Surgery for degenerative spondylolisthesis may be beneficial for select patients with lumbar radicular pain.
About 10% to 15% of individuals seeking treatment for degenerative spondylolisthesis eventually opt for surgical treatment.
In This Article:
- Degenerative Spondylolisthesis
- Degenerative Spondylolisthesis Symptoms
- Degenerative Spondylolisthesis Treatment
- Surgery for Degenerative Spondylolisthesis
- Degenerative Spondylolisthesis Video
Indications for Degenerative Spondylolisthesis Surgery
Loss of bowel and bladder control indicates a medical emergency.
Surgery for degenerative spondylolisthesis may be recommended when:
- A series of nonsurgical treatments have been tried for a minimum of 3 to 6 months with no improvement in symptoms
- There is persistent or recurrent back and/or leg pain or neurogenic claudication
- The quality of life is significantly reduced
- There is progressive neurological deficit (more indicative of a surgical emergency)
- Bladder or bowel symptoms are present (more indicative of a surgical emergency)
See When Back Pain May Be a Medical Emergency
The goals of surgery are to stop progression of neurological deficits by alleviating pressure on nerve roots and the spinal nerves and provide stability to the area.
Success Rates of Surgical Treatment
Research shows that in appropriately selected patients, 66% to 96% of individuals may have successful outcomes, such as decreased pain and increased function, after surgery with a low rate of complications.,
Some studies also suggest that long-term improvement in pain and function from surgical treatment is better than nonsurgical treatment, especially in patients with leg pain.
Types of Surgeries for Degenerative Spondylolisthesis
Lumbar laminectomy relieves neural compression by removing the bone compressing the nerve tissue.
Surgery for degenerative spondylolisthesis usually includes two parts, typically done together in one operation,:
- Spinal decompression (also called a laminectomy), which helps relieve nerve root compression
- Spinal fusion with pedicle screw instrumentation and spinal interbody fusion, which helps improve the stability of the degenerated spinal segment
For single-level, low-grade degenerative spondylolisthesis with only central stenosis (narrowing of the spinal canal) and no foraminal stenosis (narrowing of the intervertebral foramen), decompression alone may provide equivalent outcomes compared to decompression with fusion.5
The additional step of spinal fusion with instrumentation is recommended to correct the deformity and prevent further progression of the condition.

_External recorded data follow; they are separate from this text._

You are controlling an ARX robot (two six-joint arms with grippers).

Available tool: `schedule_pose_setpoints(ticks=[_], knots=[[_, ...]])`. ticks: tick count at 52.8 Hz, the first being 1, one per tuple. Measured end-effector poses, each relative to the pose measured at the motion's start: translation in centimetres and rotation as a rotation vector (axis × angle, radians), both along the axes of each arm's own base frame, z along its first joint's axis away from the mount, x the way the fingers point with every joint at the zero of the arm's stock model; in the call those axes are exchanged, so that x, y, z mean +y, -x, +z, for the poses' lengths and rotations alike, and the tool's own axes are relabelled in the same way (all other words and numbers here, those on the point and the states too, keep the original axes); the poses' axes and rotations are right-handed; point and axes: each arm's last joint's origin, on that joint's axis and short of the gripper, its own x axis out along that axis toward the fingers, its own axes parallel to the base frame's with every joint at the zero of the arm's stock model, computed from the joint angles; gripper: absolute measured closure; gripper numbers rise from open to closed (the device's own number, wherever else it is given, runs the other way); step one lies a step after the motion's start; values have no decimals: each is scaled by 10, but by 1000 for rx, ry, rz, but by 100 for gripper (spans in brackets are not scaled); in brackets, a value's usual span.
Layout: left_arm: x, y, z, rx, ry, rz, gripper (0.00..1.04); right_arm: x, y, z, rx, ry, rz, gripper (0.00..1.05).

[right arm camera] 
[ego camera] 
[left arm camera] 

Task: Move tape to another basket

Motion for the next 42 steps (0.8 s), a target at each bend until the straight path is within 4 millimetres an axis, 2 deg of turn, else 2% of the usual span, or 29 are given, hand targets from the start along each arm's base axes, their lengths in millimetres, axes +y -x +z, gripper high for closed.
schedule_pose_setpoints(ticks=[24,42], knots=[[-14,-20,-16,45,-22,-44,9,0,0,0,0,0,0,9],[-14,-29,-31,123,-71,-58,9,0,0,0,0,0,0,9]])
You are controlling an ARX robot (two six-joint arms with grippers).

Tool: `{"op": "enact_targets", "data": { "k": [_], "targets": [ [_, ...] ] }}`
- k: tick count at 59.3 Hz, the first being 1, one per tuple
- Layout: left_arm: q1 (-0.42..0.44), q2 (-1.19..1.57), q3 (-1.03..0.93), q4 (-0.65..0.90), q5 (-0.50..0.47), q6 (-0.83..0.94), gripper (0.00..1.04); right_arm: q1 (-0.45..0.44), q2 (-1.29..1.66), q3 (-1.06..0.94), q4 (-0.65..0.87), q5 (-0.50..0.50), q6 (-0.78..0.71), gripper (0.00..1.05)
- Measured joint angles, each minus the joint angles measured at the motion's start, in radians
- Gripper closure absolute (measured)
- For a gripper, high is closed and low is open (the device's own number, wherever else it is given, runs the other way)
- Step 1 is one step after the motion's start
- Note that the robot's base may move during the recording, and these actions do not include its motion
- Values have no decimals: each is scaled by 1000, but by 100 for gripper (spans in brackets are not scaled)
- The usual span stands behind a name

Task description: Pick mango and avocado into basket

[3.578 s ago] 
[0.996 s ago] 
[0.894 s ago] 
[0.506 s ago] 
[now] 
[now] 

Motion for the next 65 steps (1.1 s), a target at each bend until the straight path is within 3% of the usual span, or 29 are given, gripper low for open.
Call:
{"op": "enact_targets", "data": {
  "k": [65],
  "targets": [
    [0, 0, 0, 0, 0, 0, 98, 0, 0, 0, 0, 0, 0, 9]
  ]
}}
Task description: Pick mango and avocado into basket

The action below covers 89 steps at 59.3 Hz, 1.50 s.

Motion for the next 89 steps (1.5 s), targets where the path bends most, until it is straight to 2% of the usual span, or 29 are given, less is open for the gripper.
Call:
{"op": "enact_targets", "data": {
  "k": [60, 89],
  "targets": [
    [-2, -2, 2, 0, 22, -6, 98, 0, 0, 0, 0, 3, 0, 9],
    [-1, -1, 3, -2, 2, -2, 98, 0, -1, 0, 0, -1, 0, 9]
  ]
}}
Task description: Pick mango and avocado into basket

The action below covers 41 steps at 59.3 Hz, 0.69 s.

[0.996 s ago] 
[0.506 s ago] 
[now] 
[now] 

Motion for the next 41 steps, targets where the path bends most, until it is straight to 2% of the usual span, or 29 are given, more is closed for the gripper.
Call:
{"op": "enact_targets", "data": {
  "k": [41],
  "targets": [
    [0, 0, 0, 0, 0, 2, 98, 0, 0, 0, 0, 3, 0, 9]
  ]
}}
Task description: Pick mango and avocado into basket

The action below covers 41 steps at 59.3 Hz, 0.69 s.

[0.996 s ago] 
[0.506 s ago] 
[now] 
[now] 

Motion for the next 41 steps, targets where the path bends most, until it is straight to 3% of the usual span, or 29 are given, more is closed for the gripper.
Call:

Interbody fusion may be used when the degree of slippage is higher and greater stability is needed.
Considerations for Specific Interbody Fusion Approaches
The type of fusion depends on the underlying condition, skill, and experience of the surgeon, and the patient’s overall health.
- ALIF and XLIF are typically recommended for the restoration of the disc and foraminal height.
- TLIF is typically recommended for increasing spinal canal cross-sectional area and relieving nerve compression.
- XLIF may cause lesser intraoperative blood and muscle damage when compared with TLIF or PLIF. However, the XLIF procedure may be associated with a risk of transient neurologic deficits.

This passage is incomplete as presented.